### RECORDED INFORMATION

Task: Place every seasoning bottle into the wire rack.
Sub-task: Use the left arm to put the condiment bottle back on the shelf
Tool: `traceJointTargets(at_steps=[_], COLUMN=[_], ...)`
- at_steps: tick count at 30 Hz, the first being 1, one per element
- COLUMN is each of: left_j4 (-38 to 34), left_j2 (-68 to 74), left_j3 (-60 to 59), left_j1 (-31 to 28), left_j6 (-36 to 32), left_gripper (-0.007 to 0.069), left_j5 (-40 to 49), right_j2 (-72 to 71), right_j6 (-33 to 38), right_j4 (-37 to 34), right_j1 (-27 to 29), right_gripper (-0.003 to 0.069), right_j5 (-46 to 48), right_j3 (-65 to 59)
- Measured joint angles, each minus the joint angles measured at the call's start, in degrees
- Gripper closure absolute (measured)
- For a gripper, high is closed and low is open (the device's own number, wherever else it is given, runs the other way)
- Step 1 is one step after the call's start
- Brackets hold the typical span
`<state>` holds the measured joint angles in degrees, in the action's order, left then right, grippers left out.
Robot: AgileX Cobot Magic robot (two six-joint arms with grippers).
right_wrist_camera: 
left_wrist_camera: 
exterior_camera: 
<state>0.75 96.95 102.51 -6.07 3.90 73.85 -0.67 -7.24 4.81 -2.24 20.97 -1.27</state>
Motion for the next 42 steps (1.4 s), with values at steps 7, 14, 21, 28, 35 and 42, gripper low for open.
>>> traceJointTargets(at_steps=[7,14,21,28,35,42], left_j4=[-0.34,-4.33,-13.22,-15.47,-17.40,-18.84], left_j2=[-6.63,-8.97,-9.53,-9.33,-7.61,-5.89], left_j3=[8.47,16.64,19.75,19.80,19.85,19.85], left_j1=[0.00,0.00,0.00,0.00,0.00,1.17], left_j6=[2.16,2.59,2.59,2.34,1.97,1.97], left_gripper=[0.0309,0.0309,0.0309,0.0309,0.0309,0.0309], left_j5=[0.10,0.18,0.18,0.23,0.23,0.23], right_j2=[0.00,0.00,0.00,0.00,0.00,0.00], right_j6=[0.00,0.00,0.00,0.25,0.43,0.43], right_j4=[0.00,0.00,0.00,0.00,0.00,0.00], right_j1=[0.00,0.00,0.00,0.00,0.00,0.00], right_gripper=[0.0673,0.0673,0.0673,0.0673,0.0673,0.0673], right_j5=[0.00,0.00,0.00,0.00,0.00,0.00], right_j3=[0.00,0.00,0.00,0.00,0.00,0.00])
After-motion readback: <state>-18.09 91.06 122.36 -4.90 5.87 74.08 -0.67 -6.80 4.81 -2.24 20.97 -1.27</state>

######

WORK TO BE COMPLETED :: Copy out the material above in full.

TASK ANSWER ::
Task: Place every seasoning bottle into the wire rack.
Sub-task: Use the left arm to put the condiment bottle back on the shelf
Tool: `traceJointTargets(at_steps=[_], COLUMN=[_], ...)`
- at_steps: tick count at 30 Hz, the first being 1, one per element
- COLUMN is each of: left_j4 (-38 to 34), left_j2 (-68 to 74), left_j3 (-60 to 59), left_j1 (-31 to 28), left_j6 (-36 to 32), left_gripper (-0.007 to 0.069), left_j5 (-40 to 49), right_j2 (-72 to 71), right_j6 (-33 to 38), right_j4 (-37 to 34), right_j1 (-27 to 29), right_gripper (-0.003 to 0.069), right_j5 (-46 to 48), right_j3 (-65 to 59)
- Measured joint angles, each minus the joint angles measured at the call's start, in degrees
- Gripper closure absolute (measured)
- For a gripper, high is closed and low is open (the device's own number, wherever else it is given, runs the other way)
- Step 1 is one step after the call's start
- Brackets hold the typical span
`<state>` holds the measured joint angles in degrees, in the action's order, left then right, grippers left out.
Robot: AgileX Cobot Magic robot (two six-joint arms with grippers).
right_wrist_camera: 
left_wrist_camera: 
exterior_camera: 
<state>0.75 96.95 102.51 -6.07 3.90 73.85 -0.67 -7.24 4.81 -2.24 20.97 -1.27</state>
Motion for the next 42 steps (1.4 s), with values at steps 7, 14, 21, 28, 35 and 42, gripper low for open.
>>> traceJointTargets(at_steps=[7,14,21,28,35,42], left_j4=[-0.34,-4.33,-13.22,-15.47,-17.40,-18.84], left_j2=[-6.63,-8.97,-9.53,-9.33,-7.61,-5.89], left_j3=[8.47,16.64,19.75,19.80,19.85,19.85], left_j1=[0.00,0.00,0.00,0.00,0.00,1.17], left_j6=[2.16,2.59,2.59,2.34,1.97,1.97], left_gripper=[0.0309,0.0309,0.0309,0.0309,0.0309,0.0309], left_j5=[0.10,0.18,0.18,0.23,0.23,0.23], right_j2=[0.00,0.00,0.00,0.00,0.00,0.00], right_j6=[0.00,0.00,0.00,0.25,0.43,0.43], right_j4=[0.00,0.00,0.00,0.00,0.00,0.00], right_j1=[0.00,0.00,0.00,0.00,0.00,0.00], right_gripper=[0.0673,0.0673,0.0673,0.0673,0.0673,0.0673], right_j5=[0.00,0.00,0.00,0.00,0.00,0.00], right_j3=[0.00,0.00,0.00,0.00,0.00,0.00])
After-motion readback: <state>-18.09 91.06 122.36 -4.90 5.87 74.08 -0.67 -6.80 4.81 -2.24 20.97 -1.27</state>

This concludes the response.